Work item |
Here is a listing; work out how many of its lines contain the word "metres", and state only that number.

Data below |
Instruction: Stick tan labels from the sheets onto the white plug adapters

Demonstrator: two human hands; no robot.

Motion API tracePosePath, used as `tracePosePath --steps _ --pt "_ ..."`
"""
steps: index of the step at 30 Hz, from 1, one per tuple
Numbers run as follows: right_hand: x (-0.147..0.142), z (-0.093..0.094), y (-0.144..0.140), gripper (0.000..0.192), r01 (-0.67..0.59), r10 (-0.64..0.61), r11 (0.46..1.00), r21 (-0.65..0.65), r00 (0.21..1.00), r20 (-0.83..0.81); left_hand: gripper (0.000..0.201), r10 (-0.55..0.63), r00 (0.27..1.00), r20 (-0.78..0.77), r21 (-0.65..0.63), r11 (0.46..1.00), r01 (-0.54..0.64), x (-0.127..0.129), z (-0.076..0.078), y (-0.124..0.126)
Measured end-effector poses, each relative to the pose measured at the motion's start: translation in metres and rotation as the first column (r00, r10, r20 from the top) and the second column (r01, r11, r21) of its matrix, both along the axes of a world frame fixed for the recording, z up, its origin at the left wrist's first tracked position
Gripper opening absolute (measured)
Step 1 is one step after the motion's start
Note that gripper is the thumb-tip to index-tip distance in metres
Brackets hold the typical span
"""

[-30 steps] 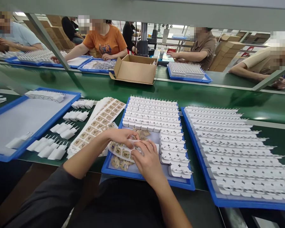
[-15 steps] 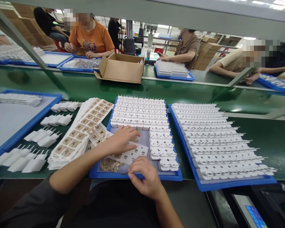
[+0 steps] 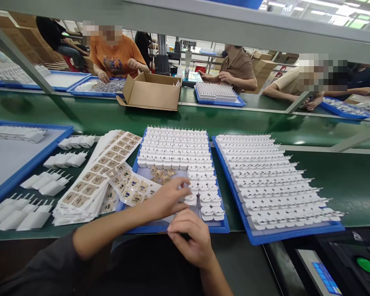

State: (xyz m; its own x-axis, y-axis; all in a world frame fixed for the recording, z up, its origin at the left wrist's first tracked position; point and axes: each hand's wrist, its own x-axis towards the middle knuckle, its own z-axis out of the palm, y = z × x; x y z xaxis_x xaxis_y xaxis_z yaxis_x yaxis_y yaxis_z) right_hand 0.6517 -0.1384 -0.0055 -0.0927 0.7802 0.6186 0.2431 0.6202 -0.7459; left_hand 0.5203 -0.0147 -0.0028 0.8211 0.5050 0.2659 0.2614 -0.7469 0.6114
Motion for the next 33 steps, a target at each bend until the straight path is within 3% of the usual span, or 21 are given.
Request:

Written response |
2